Un incident imprévu fait basculer le bouclier sur deux marches non anticipées. Le porteur se retrouve sans protection mais continue à progresser. Les terroristes, eux, se replient vers le fond du couloir, l’air saturé de fumée et d’artifices. Des otages rampent vers les membres de la BRI-PP, qui continuent de progresser.
Les jihadistes neutralisés
Une explosion violente survient : le premier terroriste déclenche son gilet explosif. "Par chance, les boulons intégrés dans la veste partent vers le mur du fond et non vers nous", soupire Jay. Le second terroriste, impacté par la déflagration, est blessé mais encore mobile et susceptible de faire détonner son propre gilet. Les policiers le neutralisent dans la foulée.

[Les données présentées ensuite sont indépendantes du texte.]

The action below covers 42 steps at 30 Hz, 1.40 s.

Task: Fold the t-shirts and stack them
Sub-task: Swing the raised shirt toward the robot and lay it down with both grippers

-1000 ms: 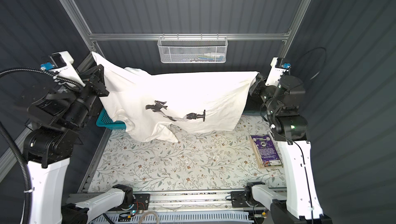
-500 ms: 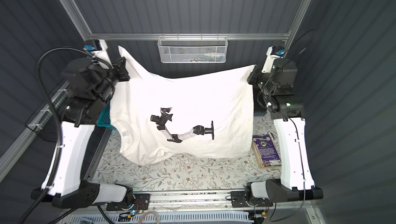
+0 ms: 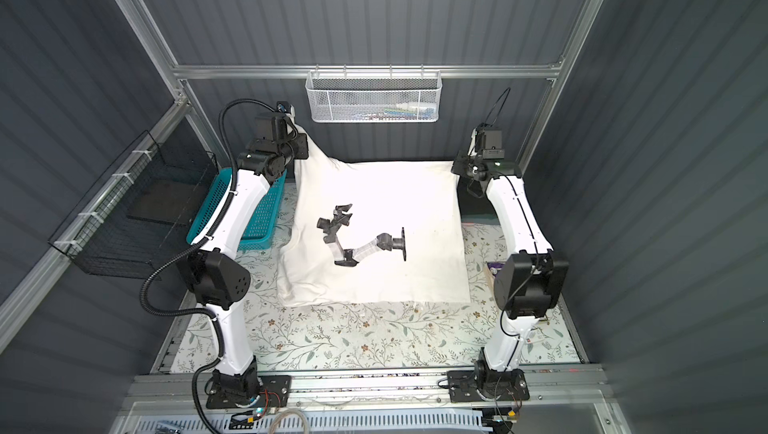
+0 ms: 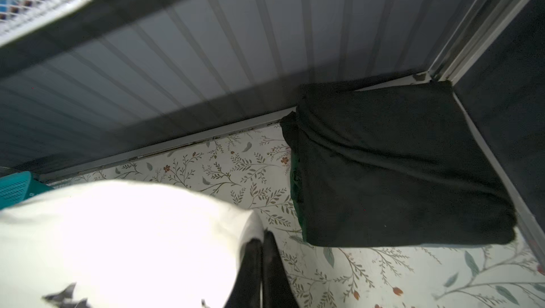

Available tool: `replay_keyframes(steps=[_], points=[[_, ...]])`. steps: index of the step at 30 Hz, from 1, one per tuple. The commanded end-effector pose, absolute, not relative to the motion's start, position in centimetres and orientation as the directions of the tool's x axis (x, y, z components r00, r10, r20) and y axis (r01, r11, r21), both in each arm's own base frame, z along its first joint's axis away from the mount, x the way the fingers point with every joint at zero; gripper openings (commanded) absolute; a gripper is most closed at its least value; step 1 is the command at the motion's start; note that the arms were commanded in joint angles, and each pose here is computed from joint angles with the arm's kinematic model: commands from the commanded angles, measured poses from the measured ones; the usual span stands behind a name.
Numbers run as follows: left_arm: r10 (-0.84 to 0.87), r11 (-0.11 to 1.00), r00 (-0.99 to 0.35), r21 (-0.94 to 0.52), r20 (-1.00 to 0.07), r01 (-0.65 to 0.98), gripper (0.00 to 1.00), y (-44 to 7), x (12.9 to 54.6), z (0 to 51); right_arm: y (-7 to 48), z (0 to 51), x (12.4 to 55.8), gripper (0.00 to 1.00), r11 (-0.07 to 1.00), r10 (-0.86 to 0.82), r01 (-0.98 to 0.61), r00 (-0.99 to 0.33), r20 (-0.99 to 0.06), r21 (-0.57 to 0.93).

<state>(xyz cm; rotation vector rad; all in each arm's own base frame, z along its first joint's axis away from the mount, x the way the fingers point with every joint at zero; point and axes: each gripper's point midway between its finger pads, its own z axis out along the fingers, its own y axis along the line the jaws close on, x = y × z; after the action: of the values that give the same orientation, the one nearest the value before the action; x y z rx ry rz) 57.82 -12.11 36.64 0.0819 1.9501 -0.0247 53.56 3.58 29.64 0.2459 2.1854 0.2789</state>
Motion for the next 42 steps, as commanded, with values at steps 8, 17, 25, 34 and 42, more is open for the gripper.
replay_keyframes(steps=[8, 17, 25, 34, 42], points=[[-0.061, 0.987, -0.067, -0.07, -0.996, 0.145, 0.0, -11.7, 43.7, 50.3, 4.2, 40.5, 45.4, 0.0, 0.938, 0.304, -0.04, -0.39, -0.869, 0.345], [-0.2, 0.959, 0.147, -0.162, -0.969, 0.234, 0.0, -8.4, 27.9, 60.5, 4.1, 49.6, 32.0, 0.0, 0.929, 0.311, -0.136, -0.22, -0.925, 0.345], [-0.267, 0.931, 0.207, -0.196, -0.941, 0.307, 0.0, -9.0, 26.9, 66.7, 2.4, 56.0, 30.4, 0.0, 0.961, 0.258, -0.078, -0.108, -0.96, 0.267], [-0.145, 0.959, 0.064, -0.124, -0.987, 0.254, 0.0, -11.8, 34.2, 61.4, 3.8, 51.8, 35.2, 0.0, 0.947, 0.271, -0.116, -0.22, -0.937, 0.301], [-0.027, 0.975, -0.149, -0.059, -0.988, 0.215, 0.0, -14.5, 41.5, 48.2, 4.1, 39.6, 40.4, 0.0, 0.939, 0.297, -0.041, -0.41, -0.862, 0.343]])
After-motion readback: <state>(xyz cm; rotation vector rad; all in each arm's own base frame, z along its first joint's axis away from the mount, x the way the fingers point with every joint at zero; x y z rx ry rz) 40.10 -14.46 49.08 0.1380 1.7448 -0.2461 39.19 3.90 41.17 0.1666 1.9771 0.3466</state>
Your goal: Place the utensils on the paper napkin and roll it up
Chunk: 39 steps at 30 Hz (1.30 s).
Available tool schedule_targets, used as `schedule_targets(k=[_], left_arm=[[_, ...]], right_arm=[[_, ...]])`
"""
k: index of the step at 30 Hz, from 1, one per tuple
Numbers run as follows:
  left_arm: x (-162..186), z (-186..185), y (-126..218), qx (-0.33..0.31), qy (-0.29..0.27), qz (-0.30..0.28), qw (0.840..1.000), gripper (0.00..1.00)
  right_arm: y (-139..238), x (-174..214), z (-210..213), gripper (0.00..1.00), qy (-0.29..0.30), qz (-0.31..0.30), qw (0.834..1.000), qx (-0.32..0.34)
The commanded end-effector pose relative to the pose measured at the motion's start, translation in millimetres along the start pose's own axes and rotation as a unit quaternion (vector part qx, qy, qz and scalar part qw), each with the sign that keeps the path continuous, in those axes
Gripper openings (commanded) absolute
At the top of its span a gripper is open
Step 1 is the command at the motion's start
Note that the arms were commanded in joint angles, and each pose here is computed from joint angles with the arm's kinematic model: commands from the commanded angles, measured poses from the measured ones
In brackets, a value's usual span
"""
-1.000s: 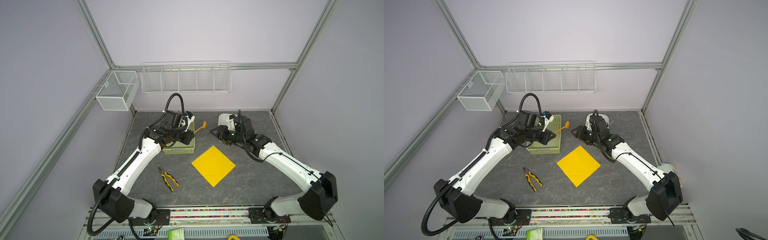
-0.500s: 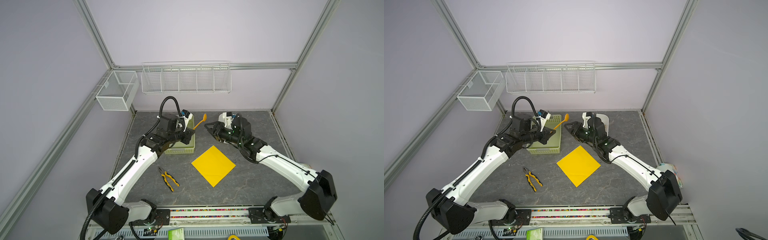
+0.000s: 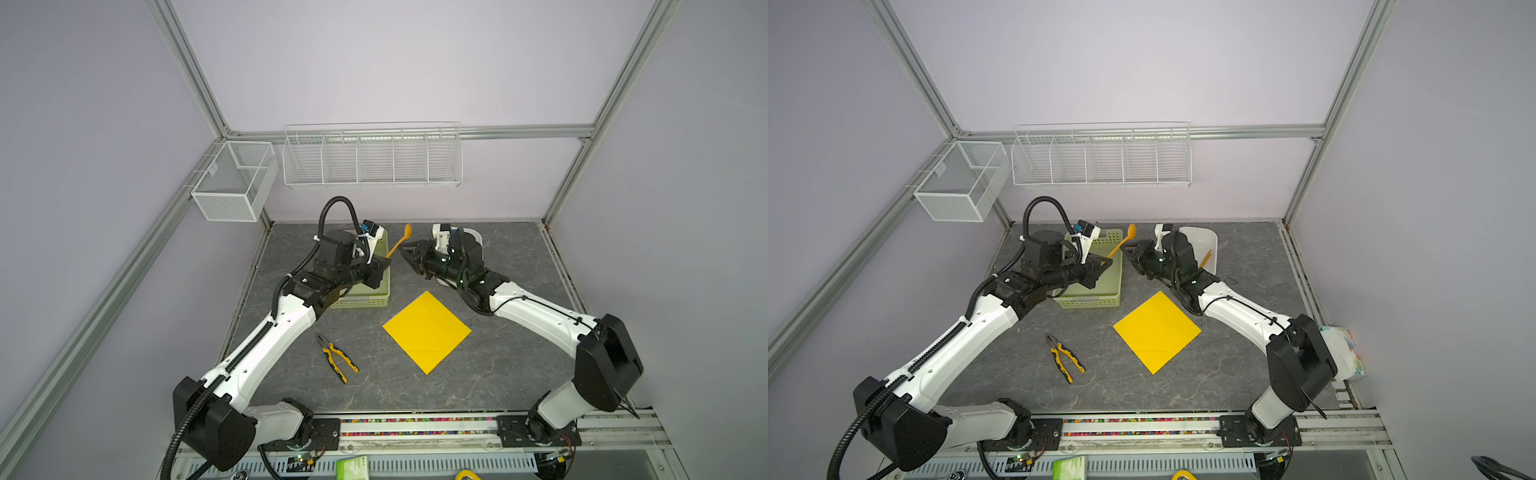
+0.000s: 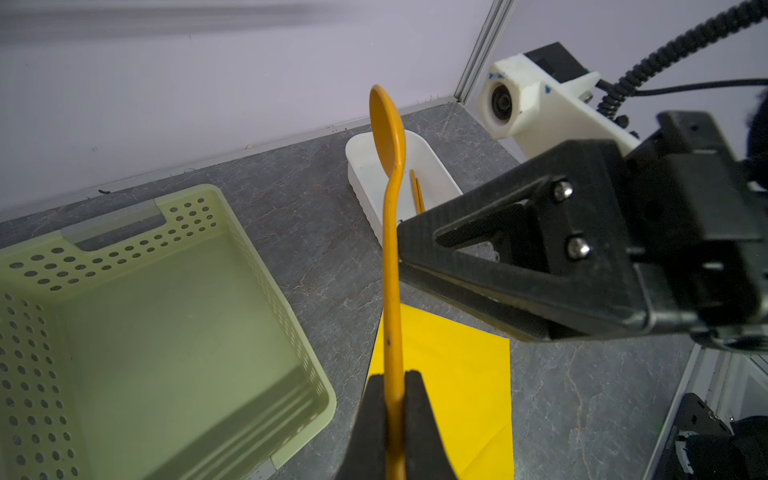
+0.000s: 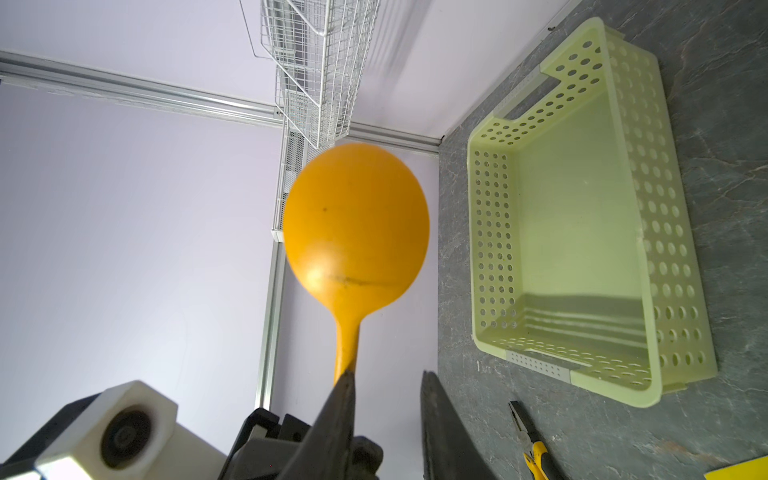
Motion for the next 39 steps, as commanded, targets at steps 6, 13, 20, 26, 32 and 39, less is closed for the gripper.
schedule_targets(k=[6, 13, 20, 26, 32, 39], left_arm=[[0, -4, 7, 0.0, -0.004, -0.017, 1.0, 0.0], [-1, -5, 9, 0.003, -0.008, -0.018, 1.0, 0.0], [1, -6, 11, 0.003, -0.012, -0.015, 1.0, 0.0], [3, -6, 10, 0.007, -0.012, -0.01, 1.0, 0.0], [0, -8, 14, 0.016, 0.003, -0.014, 1.0, 0.2], [-8, -21, 29, 0.077, 0.01, -0.032, 0.996, 0.45]], right_arm=[[0, -1, 11, 0.28, -0.037, -0.013, 0.998, -0.054], [-8, -3, 5, 0.25, -0.049, -0.003, 0.998, -0.046], [-9, -5, 1, 0.16, -0.054, -0.01, 0.997, -0.047], [-7, -6, 1, 0.11, -0.051, -0.014, 0.997, -0.049], [0, -8, 5, 0.07, -0.009, -0.01, 0.999, -0.044], [25, -5, 18, 0.07, 0.131, 0.0, 0.991, -0.009]])
Point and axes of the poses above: each gripper's point midway between its finger pads, its own y axis back along the fingers, its own z axis along the line the jaws close on, x = y × z, the point moved 10 cm from there along y, back along the fingers, and after that the axes turned 10 degrees about -y, right-handed, at the moved point
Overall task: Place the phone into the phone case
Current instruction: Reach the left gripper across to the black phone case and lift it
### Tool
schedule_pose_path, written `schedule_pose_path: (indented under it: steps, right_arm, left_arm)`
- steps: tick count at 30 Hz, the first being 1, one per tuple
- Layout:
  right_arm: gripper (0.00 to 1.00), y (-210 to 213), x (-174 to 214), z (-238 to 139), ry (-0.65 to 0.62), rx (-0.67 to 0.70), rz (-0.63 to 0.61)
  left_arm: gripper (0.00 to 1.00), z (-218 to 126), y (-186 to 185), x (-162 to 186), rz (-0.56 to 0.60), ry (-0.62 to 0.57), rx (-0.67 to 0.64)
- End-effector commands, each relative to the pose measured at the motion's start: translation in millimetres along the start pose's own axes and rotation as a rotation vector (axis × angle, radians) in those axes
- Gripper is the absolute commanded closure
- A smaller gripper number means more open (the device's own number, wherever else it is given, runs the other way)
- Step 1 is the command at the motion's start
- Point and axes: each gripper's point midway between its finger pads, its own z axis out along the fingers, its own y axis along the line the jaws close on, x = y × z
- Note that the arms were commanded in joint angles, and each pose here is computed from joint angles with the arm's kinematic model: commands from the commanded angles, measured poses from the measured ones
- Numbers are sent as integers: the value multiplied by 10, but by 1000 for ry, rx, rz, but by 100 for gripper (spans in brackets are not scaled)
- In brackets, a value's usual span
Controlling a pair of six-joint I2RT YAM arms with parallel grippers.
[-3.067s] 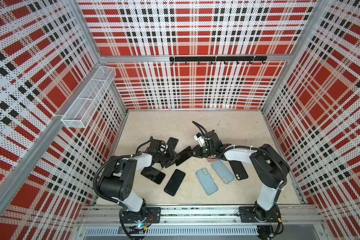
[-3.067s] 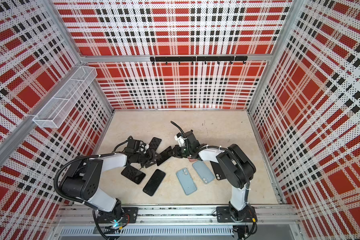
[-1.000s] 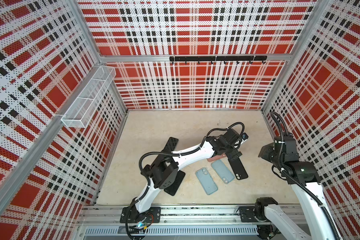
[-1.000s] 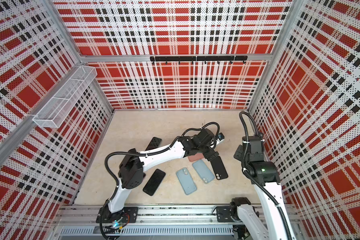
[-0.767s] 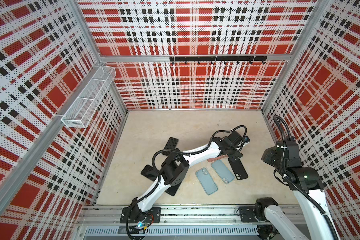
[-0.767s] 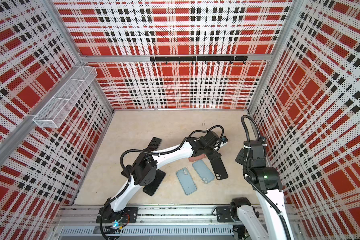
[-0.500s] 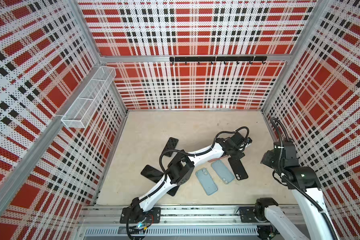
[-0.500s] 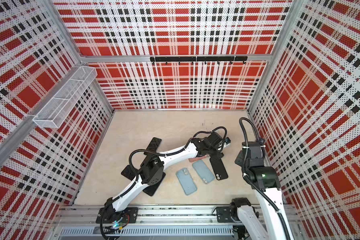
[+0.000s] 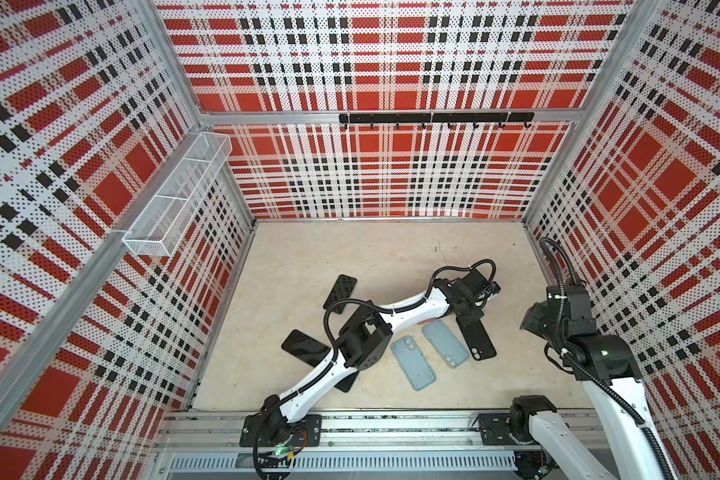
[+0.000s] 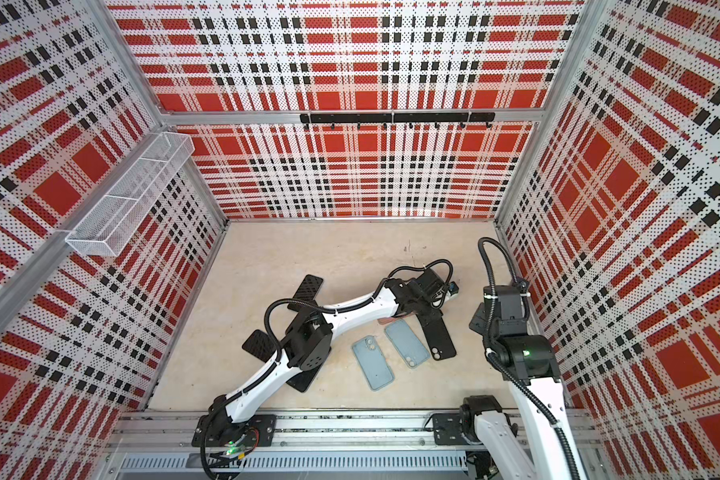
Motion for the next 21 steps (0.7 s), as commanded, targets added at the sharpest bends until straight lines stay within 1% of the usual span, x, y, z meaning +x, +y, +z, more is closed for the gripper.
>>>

Après l’assaut, la colonne guidée par Jay s’assure qu’il n’y a pas d’autres menaces. Ils ouvrent une salle fermée où s’étaient retranchées des personnes, parmi lesquelles de nombreux étrangers venus assister au concert. L’évacuation à travers la fosse expose ces survivants à l’horrible spectacle des corps jonchant le sol — un choc supplémentaire pour ceux qui n’avaient pas vu l’ampleur des tueries.
Des centaines de personnes dans des couvertures de survie
Dehors, les équipes reprennent leurs esprits : "On voit dehors des centaines de personnes dans des couvertures de survie. On se rend compte de l’ampleur de l’attaque. Le président de la République arrive sur place. À ce moment-là, on ne comprend pas encore trop ce qui vient de se passer, on est dans une phase d’adrénaline", se remémore Jay.
Le lendemain, et durant les semaines suivantes, la BRI reste mobilisée : des armes seront retrouvées, notamment dans une voiture à Montreuil, et des perquisitions seront menées chez des personnes liées à la préparation des attentats.